La fabrique des saigneurs
Par Denis


Donc, si j’ai bien compris, il y aurait dans le secteur informatique, comme partout ailleurs, deux catégories de personnes : celles qui ont un flingue et celles qui creusent. L’objectif serait, à terme, que tout le monde ait un flingue. Tâchons de faire plus simple encore, comme si c’était d’ailleurs possible. D’un côté, nous aurions le technicien qui est à l’informatique ce que le bœuf fut naguère à l’agriculture française. De l’autre, nous aurions le manager, le chef de projet qui aurait vocation à conduire la meute des techniciens à la manière d’une animatrice pour personnes âgées dans un centre de long séjour.
Cette vision, quelque peu caricaturale et très persistante, est celle du modèle de la fabrique qui prévalait déjà au XIXe. Nous n’en sommes toujours pas sortis. La modernité a inventé le cadre. L’hyper-modernité aura inventé le manager ! Après avoir exploité les ressources du monde entier, les enfants de l’Occident, devenu monde, auraient vocation à être des chefs. Mais le monde a changé et la vision néo-colonialiste qui prévalait avec le reste du monde – les niakoués – est empreinte d’une grande obsolescence. Les pays dits émergents nous ont dépassés dans de très nombreux domaines et seront bientôt en capacité de nous imposer leur technique, leurs brevets et, un jour qui sait, leurs chefs. Il suffit d’ailleurs d’aller dans les grandes entreprises françaises pour comprendre que la tendance s’est accélérée au cours des dernières années, sous les coups de boutoirs de la mondialisation. Que deviendront alors nos petits chefaillons en herbe?

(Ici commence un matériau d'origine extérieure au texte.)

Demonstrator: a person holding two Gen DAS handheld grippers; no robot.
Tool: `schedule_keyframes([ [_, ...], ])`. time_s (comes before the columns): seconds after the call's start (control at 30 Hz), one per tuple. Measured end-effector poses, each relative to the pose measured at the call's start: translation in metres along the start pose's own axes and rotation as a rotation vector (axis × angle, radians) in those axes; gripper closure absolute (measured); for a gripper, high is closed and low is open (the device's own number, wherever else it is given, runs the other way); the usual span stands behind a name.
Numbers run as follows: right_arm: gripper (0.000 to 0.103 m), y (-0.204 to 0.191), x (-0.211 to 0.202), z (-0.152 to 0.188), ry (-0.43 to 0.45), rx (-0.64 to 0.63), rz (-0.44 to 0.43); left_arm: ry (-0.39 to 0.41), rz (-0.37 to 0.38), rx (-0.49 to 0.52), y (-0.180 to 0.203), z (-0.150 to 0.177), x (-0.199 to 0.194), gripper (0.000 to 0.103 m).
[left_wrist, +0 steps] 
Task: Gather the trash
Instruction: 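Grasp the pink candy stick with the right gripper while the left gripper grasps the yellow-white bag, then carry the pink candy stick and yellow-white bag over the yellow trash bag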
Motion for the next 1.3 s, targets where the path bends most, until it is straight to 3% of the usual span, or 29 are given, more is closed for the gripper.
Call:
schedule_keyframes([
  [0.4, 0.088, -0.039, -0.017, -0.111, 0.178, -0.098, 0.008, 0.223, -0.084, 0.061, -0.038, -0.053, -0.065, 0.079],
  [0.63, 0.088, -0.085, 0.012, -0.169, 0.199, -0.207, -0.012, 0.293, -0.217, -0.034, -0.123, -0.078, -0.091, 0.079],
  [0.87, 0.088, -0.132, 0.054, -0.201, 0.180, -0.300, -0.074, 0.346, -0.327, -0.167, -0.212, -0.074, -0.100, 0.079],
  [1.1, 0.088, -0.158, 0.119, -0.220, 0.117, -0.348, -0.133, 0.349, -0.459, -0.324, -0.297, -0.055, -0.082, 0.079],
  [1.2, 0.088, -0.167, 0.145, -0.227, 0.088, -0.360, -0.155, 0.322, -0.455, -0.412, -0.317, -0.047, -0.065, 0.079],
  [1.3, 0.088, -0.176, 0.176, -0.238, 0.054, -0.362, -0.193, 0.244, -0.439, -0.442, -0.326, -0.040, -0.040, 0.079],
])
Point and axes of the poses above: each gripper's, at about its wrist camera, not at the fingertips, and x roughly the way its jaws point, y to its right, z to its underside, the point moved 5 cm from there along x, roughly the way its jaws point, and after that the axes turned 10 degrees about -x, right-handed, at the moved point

Vous l’aurez sans doute compris. Cette vision n’est qu’une vaste fumisterie. Ces jeunes chefs, bardés de diplômes qui peuvent leur coûter plusieurs dizaines de milliers d’euros, sont aujourd’hui payés à coup de lance-pierre, à faire des heures à n’en plus compter. Et, en guise de chefs, nous avons affaire à de nouveaux esclaves. Pour leur faire croire qu’ils sont de la race de ces nouveaux saigneurs, il suffit de leur offrir une belle voiture et un grand bureau, dans l’ombre des vrais chefs. Leurs compétences sont totalement googlelisées et, du coup, c’est à coup de copier/coller qu’ils assènent leur furieuse incompétence à la face du monde. Pas sûr que Google ou Wikipédia servent à devenir un vrai chef ! L’important serait maintenant de le faire croire.